TASK DETAILS:
Once the line containing "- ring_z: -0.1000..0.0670" is reached in the listing below, reproduce it and all later lines through the final one exactly, but omit any pictures.

INPUT DATA:
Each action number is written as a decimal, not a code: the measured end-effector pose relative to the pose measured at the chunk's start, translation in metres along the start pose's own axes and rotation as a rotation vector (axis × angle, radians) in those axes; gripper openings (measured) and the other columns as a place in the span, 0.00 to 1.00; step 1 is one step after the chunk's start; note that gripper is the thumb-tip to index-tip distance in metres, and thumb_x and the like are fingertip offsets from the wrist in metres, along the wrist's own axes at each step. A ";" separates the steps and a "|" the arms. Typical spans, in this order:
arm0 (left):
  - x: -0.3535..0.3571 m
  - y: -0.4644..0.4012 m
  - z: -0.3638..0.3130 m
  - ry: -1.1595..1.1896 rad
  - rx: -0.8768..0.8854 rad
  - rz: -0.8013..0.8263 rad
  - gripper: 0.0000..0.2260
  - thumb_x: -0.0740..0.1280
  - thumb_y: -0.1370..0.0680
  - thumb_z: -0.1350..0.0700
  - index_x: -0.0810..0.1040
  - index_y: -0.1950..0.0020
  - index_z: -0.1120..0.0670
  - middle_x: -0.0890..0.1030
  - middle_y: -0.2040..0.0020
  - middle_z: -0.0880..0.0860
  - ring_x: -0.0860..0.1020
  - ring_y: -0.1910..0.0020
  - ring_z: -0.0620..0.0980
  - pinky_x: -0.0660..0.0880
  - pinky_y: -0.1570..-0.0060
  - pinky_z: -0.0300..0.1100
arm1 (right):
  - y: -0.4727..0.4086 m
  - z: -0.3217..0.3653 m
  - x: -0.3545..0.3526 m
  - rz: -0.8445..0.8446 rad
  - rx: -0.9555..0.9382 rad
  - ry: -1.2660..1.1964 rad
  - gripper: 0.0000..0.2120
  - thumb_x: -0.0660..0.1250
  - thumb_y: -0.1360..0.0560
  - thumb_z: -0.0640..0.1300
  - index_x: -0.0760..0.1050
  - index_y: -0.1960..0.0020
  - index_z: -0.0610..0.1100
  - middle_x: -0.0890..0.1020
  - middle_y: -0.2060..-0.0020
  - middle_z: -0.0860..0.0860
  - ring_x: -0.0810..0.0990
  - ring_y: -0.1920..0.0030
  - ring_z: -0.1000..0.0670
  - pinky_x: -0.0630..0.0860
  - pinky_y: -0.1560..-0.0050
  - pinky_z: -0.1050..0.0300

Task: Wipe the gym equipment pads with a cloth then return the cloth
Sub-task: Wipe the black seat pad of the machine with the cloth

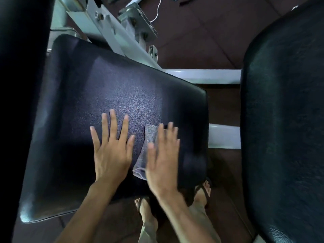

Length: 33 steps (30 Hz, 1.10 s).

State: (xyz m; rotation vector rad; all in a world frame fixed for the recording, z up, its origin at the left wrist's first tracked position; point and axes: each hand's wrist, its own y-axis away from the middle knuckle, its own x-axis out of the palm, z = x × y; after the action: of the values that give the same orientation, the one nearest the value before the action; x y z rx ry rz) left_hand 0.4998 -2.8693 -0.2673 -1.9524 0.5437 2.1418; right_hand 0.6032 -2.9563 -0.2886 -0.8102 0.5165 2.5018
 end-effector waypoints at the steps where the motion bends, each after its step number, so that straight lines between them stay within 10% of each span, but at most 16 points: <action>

TASK RESPONSE:
  - ring_z: -0.1000..0.0670
  - pinky_x: -0.0630..0.0860
  - pinky_y: -0.1560..-0.0050
  - pinky_z: -0.1050..0.0300

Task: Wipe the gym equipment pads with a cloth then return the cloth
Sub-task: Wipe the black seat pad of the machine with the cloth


Length: 33 steps (30 Hz, 1.10 s).

State: (xyz m; rotation vector rad; all in a world frame fixed for the recording, z up, its origin at the left wrist's first tracked position; point and axes: each hand's wrist, its own y-axis away from the middle knuckle, its own x-axis out of the palm, z = x × y; after the action: of the values that give the same orientation, the one nearest the value before the action; x y z rx ry rz) left_hand 0.4998 -2.8693 -0.2673 -1.9524 0.5437 2.1418; right_hand 0.6032 -2.9563 -0.2886 -0.8102 0.5165 2.5018
 end-effector waypoints at the steps where the motion bends, each after its step number, so that straight lines between them stay within 10% of each span, but at most 16 points: <action>

With this, the exercise has been completed.